First create two arrays – a 1d array of nodes, and a 2d array of resistances between nodes. The 1d array will hold a count of the number of resistors which are connected to that node. The 2d array will hold resistances, or some sentinel value (like -1.0) if there’s no resistor between those nodes.

Now, write a method which will place a resistor into the circuit, something like place( int i, int j, double r). if there is no resistor between i and j (resistance[i][j]<0.0) then just increment nodes[i], increment nodes[j], resistance[i][j]=resistance[j][i]=r. If there’s already a resistor there, then leave nodes[i] and nodes[j] alone, and merge this new resistor with the one that’s already there using the Parallel rule. You can use this method whenever tyou place a resistor into the circuit – reading them in, or later in the algorithm. This’ll take care of all parallel resistors!

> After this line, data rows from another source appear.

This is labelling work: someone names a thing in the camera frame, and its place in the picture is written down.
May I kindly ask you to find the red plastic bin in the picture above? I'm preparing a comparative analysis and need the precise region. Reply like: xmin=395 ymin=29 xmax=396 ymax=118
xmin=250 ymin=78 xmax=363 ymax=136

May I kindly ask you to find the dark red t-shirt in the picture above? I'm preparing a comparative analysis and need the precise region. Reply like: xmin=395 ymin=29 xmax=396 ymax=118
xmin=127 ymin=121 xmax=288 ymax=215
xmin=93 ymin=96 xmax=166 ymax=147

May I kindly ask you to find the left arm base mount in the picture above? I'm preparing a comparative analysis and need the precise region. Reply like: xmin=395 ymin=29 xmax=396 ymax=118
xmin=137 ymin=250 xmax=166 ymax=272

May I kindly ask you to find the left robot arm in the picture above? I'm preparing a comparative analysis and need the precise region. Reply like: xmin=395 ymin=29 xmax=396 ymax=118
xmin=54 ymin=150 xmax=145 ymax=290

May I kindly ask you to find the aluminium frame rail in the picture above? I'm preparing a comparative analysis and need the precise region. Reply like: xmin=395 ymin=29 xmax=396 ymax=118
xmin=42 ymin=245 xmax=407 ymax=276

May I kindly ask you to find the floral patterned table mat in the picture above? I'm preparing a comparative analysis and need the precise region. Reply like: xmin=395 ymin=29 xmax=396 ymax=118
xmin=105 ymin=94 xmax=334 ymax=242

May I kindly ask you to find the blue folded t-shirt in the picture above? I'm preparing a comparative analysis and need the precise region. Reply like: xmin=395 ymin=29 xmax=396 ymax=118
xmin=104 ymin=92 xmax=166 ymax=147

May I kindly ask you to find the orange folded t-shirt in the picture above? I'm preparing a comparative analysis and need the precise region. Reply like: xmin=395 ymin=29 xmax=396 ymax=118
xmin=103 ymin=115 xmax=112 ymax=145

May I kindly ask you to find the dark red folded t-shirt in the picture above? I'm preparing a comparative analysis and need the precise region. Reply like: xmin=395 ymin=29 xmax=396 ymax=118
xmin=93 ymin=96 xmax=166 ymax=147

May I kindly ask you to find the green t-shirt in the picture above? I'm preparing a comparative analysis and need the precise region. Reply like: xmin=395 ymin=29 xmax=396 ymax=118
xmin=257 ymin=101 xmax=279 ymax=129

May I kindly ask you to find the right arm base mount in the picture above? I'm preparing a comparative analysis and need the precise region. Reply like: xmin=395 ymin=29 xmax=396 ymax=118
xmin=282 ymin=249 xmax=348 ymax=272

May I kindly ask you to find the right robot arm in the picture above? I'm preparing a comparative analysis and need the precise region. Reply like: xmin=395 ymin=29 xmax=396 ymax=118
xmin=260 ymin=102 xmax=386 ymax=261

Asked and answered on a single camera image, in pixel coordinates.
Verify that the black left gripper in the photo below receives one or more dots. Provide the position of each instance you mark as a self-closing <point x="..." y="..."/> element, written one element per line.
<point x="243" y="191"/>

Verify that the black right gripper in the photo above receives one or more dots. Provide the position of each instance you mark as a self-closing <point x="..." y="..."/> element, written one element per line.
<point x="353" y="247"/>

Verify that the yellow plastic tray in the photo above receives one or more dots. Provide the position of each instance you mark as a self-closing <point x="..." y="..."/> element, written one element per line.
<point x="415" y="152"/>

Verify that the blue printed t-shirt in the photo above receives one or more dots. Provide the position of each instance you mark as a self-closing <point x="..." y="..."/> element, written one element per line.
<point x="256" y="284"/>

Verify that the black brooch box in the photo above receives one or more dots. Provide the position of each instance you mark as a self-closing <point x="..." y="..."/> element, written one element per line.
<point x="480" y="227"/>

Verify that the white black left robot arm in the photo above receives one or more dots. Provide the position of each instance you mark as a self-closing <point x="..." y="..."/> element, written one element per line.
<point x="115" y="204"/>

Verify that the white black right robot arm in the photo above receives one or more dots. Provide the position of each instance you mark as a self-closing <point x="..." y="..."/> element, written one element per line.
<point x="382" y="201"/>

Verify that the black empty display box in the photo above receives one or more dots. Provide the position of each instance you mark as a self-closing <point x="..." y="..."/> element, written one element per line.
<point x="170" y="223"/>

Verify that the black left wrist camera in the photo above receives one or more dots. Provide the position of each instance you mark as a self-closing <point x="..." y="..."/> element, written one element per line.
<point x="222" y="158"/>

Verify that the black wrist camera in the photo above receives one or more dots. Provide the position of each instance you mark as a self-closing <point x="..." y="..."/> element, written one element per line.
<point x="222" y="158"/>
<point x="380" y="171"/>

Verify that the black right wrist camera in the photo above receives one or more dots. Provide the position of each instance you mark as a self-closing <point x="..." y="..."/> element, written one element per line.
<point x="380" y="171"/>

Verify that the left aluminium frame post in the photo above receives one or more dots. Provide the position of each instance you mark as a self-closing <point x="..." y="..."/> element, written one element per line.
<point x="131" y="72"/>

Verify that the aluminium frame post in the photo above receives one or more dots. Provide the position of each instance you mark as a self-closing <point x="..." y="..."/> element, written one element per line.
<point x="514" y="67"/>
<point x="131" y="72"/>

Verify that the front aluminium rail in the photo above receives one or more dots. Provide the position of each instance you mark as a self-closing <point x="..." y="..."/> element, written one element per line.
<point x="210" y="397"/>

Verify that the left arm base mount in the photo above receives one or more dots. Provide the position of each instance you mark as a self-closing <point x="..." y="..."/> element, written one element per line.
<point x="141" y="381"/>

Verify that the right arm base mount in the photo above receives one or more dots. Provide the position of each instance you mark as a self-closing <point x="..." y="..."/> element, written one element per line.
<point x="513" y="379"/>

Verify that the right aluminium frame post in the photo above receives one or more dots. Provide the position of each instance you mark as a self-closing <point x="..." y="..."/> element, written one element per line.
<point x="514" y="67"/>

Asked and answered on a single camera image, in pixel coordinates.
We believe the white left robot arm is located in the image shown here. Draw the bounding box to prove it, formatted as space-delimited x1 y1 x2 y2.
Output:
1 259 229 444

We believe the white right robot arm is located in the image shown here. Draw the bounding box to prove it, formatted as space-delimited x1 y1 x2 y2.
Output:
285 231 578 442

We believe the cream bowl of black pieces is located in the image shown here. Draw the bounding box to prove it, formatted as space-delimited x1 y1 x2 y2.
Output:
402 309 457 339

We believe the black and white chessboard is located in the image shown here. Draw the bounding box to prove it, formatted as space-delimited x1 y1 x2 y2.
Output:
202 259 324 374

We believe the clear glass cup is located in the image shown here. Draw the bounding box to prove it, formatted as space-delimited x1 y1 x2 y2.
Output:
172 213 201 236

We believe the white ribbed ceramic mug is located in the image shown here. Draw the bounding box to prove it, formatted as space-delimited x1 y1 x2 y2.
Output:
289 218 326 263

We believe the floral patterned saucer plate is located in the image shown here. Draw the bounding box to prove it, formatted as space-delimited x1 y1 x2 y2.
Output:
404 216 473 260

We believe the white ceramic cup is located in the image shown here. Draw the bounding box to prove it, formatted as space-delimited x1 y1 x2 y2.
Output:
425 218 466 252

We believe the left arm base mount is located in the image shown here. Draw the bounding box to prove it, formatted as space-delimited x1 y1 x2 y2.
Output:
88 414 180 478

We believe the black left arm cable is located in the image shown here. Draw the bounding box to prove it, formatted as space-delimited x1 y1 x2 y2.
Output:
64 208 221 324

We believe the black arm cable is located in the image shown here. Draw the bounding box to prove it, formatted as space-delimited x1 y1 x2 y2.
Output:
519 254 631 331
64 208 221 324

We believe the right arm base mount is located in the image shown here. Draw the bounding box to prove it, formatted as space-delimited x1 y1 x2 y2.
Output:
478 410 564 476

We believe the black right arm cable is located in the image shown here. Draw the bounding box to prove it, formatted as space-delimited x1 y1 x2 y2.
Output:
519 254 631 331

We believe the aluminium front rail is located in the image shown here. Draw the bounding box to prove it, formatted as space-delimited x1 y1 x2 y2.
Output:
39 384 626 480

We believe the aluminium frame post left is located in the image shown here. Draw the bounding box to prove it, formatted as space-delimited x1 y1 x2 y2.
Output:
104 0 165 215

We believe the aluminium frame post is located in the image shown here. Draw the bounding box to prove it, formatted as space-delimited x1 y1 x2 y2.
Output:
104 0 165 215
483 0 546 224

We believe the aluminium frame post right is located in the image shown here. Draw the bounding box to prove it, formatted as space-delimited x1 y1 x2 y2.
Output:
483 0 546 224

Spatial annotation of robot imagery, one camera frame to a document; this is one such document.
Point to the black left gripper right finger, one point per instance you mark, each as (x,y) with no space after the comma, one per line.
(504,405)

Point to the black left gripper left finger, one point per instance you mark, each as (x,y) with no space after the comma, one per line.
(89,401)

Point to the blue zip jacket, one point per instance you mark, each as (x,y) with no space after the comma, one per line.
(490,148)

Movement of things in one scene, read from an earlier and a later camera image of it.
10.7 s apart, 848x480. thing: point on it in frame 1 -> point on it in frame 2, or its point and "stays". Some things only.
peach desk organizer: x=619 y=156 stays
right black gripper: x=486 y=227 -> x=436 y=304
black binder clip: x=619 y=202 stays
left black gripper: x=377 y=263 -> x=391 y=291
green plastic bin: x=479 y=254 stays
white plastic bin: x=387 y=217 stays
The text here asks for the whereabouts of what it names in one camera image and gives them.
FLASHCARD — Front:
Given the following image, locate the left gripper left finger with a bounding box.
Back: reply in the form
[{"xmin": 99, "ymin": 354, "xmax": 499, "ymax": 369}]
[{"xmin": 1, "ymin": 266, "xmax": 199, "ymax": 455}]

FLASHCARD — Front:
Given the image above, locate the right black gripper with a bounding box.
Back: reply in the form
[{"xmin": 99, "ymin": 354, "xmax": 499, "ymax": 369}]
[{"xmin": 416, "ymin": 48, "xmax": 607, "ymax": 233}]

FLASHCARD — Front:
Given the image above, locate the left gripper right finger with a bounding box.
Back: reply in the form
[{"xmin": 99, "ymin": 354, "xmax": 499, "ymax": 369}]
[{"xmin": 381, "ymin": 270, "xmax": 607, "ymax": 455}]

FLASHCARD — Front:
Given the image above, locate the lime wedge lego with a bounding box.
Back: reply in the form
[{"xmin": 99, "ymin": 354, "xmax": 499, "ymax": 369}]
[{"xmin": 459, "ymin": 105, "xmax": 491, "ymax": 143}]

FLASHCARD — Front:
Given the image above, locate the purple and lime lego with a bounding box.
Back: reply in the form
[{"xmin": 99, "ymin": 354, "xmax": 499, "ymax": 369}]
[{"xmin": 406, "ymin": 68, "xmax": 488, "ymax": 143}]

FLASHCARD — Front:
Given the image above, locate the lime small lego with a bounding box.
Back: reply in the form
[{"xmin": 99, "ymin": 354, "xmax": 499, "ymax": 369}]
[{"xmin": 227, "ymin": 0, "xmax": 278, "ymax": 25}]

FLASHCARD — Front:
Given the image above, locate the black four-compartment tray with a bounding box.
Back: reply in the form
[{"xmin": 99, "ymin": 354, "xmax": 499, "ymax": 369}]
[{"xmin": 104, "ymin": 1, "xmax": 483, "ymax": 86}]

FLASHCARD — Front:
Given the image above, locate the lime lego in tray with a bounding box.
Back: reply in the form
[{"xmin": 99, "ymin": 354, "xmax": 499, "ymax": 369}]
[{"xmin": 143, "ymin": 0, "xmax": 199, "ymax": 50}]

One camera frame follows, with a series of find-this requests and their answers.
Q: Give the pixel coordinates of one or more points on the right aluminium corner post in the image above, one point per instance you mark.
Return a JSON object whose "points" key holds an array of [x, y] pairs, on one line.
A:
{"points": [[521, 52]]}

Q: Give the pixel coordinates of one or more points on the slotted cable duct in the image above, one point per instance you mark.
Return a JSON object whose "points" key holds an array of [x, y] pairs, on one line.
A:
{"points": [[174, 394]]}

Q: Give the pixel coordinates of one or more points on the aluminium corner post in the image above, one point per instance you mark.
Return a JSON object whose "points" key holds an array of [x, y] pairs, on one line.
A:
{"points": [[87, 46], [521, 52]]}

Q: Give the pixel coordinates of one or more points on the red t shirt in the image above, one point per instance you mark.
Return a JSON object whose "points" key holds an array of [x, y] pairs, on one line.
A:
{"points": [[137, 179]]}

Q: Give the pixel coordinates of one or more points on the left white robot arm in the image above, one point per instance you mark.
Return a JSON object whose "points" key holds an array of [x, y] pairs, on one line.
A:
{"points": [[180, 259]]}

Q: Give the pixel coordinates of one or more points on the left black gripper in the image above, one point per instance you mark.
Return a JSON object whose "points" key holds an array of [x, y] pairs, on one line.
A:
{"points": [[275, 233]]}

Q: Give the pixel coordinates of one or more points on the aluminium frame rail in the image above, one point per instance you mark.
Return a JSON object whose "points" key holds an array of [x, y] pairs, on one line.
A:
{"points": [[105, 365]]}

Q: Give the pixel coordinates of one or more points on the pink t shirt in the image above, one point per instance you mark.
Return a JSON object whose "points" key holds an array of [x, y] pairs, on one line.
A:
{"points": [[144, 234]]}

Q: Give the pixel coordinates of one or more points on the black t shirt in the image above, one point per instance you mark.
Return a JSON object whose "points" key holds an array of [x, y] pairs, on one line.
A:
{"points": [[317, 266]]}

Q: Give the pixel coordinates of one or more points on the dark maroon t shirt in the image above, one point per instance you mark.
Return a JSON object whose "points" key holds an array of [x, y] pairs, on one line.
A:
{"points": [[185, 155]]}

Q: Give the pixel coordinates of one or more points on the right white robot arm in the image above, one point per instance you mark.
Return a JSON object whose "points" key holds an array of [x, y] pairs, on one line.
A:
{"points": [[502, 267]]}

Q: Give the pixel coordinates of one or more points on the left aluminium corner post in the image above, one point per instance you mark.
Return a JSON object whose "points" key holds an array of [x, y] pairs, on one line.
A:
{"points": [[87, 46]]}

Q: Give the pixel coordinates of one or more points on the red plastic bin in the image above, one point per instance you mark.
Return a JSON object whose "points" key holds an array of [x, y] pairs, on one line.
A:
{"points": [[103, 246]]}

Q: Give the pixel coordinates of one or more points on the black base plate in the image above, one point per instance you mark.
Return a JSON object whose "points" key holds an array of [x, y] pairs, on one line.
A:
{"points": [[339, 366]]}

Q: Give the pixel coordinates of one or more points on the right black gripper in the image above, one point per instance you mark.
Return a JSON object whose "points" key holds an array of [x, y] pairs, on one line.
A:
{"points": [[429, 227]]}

Now, let’s look for resistors in series. That’s easy – just look for a node i (skipping A and Z) such that nodes[i]==2. If a node has exactly two resistors connected, then it has to be the center node of two resistors in series! Don’t forget to exclude A and Z. Once you find one (let’s call it Q), you can look through the resistance[][] array to find which two other nodes (let’s call them P and R) are connected and the resistance between them. Then, just set resistance[P][Q]=resistance[Q][P]=-1.0, resistance[Q][R]=resistance[R][Q]=-1.0, resistance[P][R]=resistance[R][P]=(use the Series rule), and nodes[q]=0. Just keep doing this until there are no more nodes with nodes[i]==2.

Once there are no more resistors in series, then check to see if this system is well-formed. See if it reduced to a single resistor between A and Z. Check to see if nodes[A]==1, nodes[Z]==1, and nodes[P]==0 for every other node (that last part was forgotten by a lot of teams!)